In the short term, banks have indeed gained a small step.

Coinbase is hurting the most, and Circle is inevitably getting hurt as well.

Because over the past few years, the easiest narrative to tell and the most user growth data to produce in the U.S. market for stablecoins has been "turning on-chain dollars into a more attractive dollar balance."

Once this path is blocked, the platform's product strength, distribution efficiency, and the growth multiples provided by capital markets will be re-priced.

But in the long term, I actually don't think this is necessarily a bad thing for the entire stablecoin industry.

It feels more like a forced pivot.
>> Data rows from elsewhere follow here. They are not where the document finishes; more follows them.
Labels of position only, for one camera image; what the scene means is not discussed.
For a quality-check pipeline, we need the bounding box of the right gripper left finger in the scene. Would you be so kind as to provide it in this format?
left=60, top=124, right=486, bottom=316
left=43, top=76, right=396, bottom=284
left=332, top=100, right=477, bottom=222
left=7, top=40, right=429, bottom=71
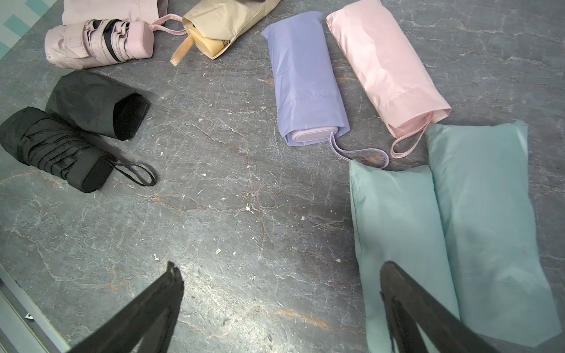
left=70, top=262, right=184, bottom=352

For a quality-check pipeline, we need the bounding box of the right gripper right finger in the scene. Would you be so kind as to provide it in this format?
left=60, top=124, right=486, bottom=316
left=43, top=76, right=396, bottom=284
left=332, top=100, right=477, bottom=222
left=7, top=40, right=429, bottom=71
left=380, top=261, right=497, bottom=352

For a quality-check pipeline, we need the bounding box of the black umbrella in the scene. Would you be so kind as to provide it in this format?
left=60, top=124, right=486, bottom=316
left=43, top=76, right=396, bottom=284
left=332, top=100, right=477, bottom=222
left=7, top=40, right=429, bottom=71
left=1, top=107, right=157, bottom=194

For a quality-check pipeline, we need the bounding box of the black umbrella sleeve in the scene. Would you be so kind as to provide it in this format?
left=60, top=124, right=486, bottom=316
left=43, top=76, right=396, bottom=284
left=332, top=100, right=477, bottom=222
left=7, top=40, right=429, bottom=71
left=46, top=71, right=150, bottom=141

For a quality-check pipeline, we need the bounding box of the light pink umbrella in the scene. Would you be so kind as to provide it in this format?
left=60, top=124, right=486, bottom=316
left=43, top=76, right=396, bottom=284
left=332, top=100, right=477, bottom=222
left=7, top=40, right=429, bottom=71
left=44, top=14, right=186, bottom=70

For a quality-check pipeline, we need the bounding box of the light pink umbrella sleeve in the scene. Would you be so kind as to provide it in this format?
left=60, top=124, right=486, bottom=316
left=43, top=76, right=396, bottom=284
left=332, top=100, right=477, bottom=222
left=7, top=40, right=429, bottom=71
left=62, top=0, right=169, bottom=25

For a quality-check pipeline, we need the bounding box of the mint sleeved umbrella left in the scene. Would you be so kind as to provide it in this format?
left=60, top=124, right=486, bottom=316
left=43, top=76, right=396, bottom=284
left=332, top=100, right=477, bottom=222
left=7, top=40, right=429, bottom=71
left=350, top=161, right=460, bottom=352

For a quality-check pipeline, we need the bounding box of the mint sleeved umbrella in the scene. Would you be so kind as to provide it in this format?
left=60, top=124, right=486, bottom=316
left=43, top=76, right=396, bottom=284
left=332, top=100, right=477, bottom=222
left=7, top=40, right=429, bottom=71
left=350, top=161, right=460, bottom=352
left=426, top=121, right=561, bottom=347

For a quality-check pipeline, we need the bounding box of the mint sleeved umbrella right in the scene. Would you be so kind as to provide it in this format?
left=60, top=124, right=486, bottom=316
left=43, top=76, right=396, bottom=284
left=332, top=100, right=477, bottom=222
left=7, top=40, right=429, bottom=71
left=426, top=121, right=561, bottom=347

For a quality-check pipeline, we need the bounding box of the pink sleeved umbrella rear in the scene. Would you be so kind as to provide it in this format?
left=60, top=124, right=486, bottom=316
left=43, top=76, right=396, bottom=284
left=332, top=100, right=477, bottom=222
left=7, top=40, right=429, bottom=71
left=326, top=1, right=452, bottom=144

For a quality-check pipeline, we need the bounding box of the purple sleeved umbrella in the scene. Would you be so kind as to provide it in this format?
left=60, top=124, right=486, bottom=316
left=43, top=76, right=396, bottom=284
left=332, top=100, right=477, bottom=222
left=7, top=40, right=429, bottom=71
left=261, top=10, right=391, bottom=169

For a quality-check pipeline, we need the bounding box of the beige sleeved umbrella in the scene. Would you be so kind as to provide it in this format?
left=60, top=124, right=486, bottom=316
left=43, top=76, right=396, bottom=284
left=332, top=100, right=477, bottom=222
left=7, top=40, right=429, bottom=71
left=171, top=0, right=280, bottom=66

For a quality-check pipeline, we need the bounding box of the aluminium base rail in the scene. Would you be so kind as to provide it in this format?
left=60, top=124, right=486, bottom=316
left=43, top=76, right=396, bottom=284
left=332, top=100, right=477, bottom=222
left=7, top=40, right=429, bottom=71
left=1, top=269, right=71, bottom=352
If U.S. regulators ultimately pin stablecoins to the payment tool pathway, the industry will be compelled to talk less about APY and more about real payment scenarios.

Whoever can integrate stablecoins into B2B settlements, cross-border payments, merchant acceptance, corporate treasury, and e-commerce payments will have more long-term value.

The same goes for Circle.

The market has recently dressed it up as an AI payment stock one moment and as a policy victim stock the next, but the more likely future is that it is pushed to transition more quickly from being a "company that benefits from interest rate cycles" to "a company that builds payment networks and B2B infrastructure."

This path is harder than issuing rewards, and growth is not as straightforward, but once achieved, the quality of valuation may actually be higher.

The market has finally realized that a technical clause regarding stablecoin yields actually buries three larger wars behind it—banks defending the liability side, Coinbase fighting for entry rights, and Wall Street vying for the legitimate dominance of tokenization.

Many historical turning points are not found in grand speeches, but in seemingly inconspicuous legal sentences.